- To do
Repeat the lines from the line with "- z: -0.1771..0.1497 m" to the line with "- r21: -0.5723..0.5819" in the listing below, keeping both end lines and adding nothing.

== Exercise material

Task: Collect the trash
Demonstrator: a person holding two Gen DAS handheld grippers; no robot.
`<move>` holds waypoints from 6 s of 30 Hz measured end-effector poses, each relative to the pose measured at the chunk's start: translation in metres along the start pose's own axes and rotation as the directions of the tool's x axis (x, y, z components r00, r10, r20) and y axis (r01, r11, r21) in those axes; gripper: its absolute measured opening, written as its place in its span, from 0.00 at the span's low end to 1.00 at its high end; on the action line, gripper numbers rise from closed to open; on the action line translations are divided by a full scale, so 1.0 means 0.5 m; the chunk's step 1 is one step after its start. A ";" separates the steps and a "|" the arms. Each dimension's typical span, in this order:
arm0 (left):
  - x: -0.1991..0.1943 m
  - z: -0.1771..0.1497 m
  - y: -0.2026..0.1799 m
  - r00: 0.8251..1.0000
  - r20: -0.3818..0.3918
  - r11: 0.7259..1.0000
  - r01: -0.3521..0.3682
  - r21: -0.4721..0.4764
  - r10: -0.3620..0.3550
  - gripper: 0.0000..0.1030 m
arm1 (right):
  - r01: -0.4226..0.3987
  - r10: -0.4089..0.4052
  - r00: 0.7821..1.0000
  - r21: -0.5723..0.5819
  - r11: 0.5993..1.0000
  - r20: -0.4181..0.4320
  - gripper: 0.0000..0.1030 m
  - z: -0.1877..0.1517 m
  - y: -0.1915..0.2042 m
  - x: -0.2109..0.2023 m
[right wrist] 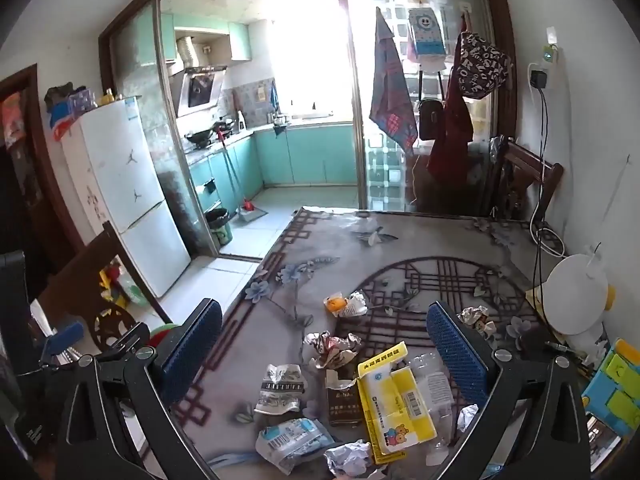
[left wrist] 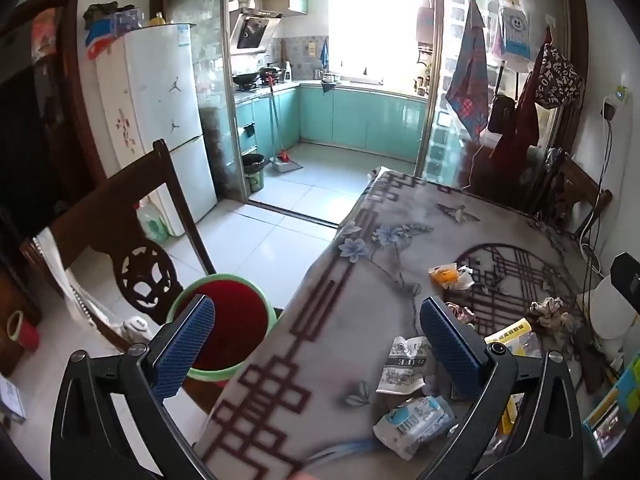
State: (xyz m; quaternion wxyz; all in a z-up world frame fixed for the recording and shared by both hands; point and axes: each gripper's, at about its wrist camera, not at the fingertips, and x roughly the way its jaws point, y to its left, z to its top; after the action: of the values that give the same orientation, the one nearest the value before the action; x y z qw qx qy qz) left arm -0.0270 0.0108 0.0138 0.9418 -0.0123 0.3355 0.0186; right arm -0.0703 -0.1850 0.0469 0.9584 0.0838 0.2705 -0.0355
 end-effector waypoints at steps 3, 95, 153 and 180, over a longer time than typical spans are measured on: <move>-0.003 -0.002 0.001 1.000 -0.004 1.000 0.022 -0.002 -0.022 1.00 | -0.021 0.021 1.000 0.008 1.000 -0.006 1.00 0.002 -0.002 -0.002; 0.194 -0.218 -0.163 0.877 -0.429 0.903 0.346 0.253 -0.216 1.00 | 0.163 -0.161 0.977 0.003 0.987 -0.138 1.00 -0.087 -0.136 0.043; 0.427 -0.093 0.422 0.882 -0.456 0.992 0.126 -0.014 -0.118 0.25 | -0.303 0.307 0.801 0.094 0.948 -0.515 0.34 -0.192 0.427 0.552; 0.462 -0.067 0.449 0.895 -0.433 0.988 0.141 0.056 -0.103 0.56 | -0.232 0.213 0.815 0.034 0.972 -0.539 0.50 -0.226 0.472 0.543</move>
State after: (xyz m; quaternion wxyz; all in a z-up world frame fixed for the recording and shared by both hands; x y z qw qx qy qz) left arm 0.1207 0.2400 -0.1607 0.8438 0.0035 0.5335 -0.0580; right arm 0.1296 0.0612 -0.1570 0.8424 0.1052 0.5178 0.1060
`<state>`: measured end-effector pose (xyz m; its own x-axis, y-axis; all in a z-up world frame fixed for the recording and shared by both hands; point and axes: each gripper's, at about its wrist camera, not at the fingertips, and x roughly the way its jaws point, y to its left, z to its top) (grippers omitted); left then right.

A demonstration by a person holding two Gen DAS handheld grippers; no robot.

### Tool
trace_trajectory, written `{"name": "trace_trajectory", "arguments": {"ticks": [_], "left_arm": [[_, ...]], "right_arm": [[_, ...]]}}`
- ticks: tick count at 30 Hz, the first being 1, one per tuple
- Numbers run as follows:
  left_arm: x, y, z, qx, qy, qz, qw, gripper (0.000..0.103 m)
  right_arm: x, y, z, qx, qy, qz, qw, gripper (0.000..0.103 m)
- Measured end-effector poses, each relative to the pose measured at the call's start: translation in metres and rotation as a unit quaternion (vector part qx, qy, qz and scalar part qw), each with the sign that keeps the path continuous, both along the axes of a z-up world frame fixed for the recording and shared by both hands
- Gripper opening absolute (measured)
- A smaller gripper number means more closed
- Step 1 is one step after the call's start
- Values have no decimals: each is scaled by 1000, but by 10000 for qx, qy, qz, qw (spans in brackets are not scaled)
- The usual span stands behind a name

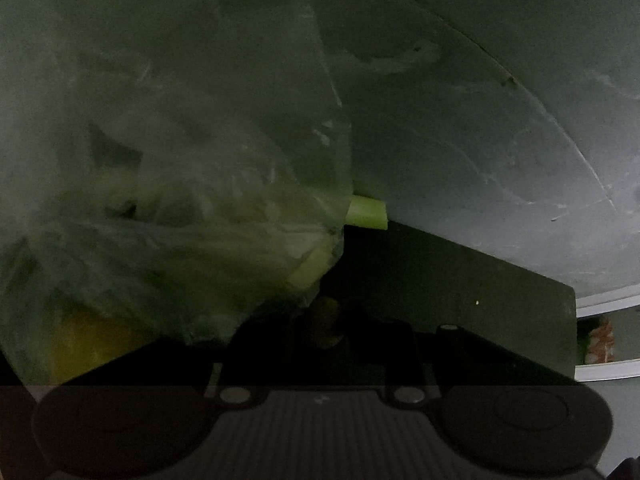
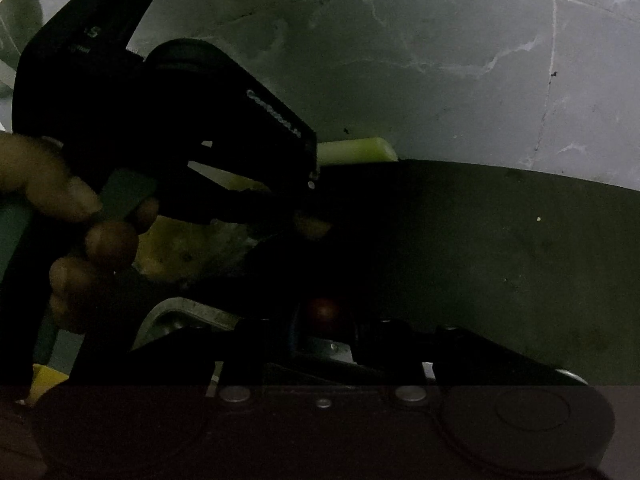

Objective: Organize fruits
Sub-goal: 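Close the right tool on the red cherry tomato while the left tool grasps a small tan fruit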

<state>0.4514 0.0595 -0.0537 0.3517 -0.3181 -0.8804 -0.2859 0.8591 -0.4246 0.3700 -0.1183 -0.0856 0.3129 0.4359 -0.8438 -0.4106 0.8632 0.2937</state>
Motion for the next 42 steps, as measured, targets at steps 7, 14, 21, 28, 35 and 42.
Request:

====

- Response to this task
  - z: -0.1771..0.1497 m
  - y: -0.2026..0.1799 m
  - r00: 0.8251..1.0000
  - r20: -0.3818..0.3918
  - r11: 0.7259..1.0000
  - r01: -0.3521..0.3682
  - r21: -0.4721..0.4764
  - r10: -0.3620..0.3550
  - gripper: 0.0000..0.1030 m
arm1 (right):
  - r01: -0.4226..0.3987
  - r10: -0.4089..0.4052
  - r00: 0.7821..1.0000
  - r21: -0.5723..0.5819

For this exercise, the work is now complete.